Required action. Write out exactly the lines of the entries below from the one holding "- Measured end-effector" to the one holding "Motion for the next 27", inclusive, and leave out all other lines.

Dataset records.
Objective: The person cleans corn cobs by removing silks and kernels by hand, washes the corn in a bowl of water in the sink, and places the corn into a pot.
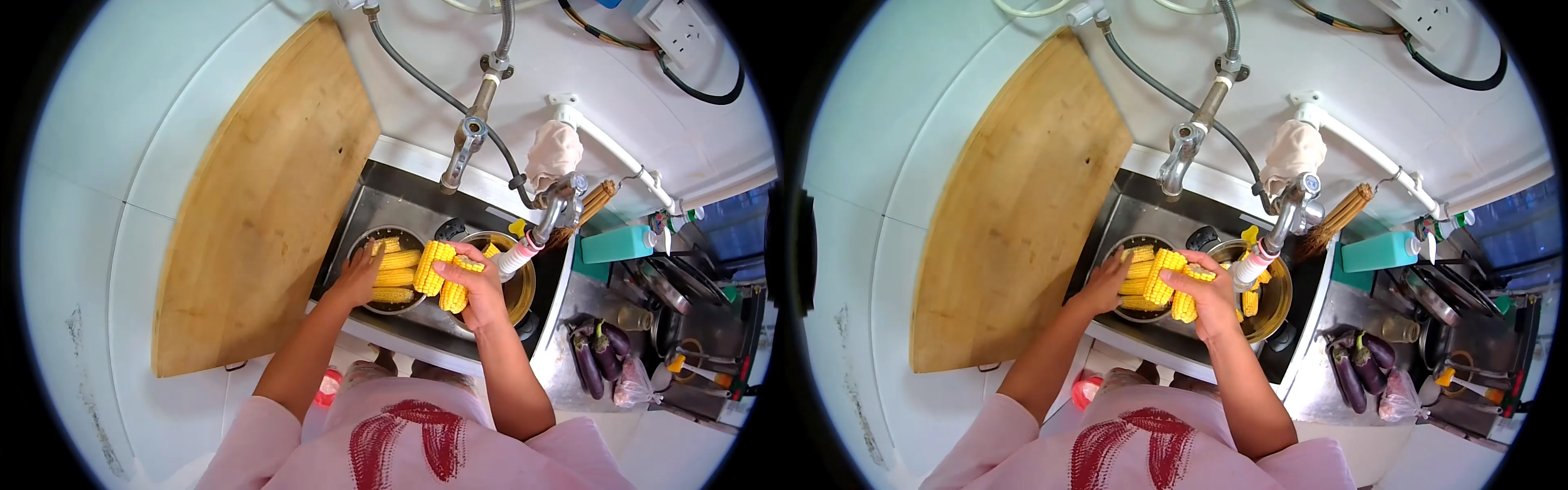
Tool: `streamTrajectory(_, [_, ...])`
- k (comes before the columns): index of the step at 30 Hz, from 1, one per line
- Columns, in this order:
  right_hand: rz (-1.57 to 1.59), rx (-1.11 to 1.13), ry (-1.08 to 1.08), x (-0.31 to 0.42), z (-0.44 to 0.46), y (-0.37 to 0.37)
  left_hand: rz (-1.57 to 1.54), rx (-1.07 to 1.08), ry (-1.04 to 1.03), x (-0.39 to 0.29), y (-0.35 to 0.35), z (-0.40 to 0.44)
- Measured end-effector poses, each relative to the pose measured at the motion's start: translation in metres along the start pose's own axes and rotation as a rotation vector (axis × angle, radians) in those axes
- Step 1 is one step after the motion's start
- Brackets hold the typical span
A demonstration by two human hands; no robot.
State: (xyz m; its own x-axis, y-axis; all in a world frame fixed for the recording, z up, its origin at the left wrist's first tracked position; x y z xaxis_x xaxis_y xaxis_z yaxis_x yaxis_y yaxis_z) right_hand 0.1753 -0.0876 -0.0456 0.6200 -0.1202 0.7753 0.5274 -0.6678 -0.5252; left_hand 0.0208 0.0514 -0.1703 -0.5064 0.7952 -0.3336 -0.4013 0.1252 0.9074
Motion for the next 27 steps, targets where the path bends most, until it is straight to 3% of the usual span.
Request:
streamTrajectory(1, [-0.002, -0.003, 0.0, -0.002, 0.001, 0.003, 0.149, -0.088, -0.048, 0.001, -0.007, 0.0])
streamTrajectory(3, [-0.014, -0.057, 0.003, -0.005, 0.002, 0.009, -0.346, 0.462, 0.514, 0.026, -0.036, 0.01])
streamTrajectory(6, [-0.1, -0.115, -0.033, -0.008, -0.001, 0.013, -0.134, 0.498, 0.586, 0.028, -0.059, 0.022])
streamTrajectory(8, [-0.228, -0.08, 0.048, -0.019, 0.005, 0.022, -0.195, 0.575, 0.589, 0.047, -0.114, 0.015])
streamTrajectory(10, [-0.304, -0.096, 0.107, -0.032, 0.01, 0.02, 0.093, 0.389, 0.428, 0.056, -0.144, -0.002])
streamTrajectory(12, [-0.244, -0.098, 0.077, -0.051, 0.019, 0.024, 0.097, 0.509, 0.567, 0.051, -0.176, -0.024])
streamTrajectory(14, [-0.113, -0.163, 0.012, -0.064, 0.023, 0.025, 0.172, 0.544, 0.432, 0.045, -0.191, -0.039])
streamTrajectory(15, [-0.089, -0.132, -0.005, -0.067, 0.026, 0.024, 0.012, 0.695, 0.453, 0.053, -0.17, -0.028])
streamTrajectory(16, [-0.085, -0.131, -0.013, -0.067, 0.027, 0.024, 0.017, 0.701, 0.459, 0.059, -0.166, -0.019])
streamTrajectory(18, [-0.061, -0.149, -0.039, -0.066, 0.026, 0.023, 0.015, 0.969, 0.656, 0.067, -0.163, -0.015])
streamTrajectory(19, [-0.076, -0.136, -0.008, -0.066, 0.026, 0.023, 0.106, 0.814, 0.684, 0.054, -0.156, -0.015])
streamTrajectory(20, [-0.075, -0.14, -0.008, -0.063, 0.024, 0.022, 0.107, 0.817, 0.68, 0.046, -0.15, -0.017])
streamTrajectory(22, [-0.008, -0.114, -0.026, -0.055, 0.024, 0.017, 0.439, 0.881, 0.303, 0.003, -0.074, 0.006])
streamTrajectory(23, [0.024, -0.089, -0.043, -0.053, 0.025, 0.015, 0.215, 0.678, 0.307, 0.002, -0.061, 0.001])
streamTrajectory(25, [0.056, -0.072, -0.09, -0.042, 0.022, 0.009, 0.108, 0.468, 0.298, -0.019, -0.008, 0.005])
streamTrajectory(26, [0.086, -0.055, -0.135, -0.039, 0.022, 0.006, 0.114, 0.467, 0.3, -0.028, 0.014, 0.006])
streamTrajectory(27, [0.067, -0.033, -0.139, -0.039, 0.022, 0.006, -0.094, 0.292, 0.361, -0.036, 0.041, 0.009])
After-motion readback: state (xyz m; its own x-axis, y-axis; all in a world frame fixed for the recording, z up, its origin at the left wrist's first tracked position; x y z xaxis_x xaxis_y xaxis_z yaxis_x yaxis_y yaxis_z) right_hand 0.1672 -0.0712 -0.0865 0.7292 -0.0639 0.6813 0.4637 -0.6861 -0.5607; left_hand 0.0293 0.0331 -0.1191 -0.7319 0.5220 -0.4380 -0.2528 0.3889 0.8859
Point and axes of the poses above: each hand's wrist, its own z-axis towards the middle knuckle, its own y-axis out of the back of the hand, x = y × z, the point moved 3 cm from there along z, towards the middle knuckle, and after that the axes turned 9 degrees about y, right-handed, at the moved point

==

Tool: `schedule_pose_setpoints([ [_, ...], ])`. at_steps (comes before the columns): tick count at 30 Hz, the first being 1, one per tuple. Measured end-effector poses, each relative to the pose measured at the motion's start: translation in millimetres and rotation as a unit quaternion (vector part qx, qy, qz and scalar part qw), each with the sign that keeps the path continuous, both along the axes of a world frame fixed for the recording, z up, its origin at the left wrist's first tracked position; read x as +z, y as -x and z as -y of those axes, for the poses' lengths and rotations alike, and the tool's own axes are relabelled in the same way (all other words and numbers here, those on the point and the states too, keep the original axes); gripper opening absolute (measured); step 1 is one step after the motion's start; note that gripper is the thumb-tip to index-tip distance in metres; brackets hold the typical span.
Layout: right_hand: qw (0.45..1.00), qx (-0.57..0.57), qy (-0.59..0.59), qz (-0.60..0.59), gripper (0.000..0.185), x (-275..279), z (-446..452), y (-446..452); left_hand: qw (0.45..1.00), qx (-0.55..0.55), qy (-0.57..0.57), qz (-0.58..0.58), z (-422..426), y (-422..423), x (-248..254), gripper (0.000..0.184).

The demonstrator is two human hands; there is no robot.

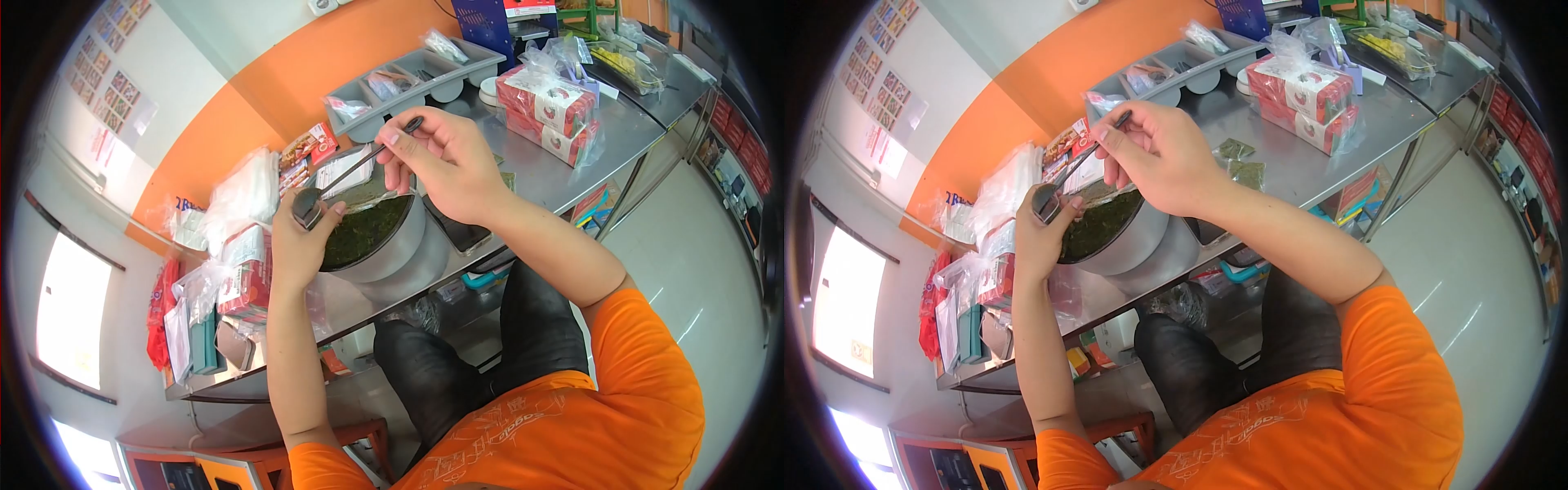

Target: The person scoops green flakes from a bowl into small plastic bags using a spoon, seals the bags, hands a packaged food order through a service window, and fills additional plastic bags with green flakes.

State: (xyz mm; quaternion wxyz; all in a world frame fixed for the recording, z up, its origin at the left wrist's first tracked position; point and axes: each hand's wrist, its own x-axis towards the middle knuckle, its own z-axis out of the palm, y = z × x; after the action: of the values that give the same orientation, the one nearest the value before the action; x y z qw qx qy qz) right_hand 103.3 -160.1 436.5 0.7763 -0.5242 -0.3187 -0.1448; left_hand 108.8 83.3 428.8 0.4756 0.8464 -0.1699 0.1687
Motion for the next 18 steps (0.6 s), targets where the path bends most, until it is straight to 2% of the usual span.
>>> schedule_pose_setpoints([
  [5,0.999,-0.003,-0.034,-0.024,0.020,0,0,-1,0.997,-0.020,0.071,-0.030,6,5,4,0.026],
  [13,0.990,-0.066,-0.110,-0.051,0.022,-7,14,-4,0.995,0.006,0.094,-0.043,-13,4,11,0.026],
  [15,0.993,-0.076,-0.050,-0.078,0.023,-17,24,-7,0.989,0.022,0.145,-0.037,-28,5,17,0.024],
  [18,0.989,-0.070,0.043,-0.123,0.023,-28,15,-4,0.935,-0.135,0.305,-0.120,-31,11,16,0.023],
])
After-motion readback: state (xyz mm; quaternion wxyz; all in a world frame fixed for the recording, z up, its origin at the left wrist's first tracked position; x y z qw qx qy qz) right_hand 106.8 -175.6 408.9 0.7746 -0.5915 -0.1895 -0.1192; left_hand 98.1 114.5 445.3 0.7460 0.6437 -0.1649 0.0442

Task response.
- Measured end-effector poses, each relative to the pose measured at the motion's start: translation in metres along the start pose's own axes and rotation as a rotation vector (axis × angle, radians) in those axes
- Step 1 is one step after the motion's start
- Brackets hold the typical span
A demonstration by two human hands; no robot.
State: (xyz m; its own x-axis, y-axis; all in a world frame fixed for the recording, z up, its origin at the left wrist's first tracked position; x y z xaxis_x xaxis_y xaxis_z yaxis_x yaxis_y yaxis_z) right_hand 0.1753 -0.0876 -0.0456 0.6200 -0.1202 0.7753 0.5274 -0.6678 -0.5252; left_hand 0.0208 0.0514 -0.1703 -0.5064 0.7952 -0.3336 -0.4013 0.1252 0.9074
Motion for the next 27 steps, targets where the path bends most, until it is straight to 3% of the usual span.

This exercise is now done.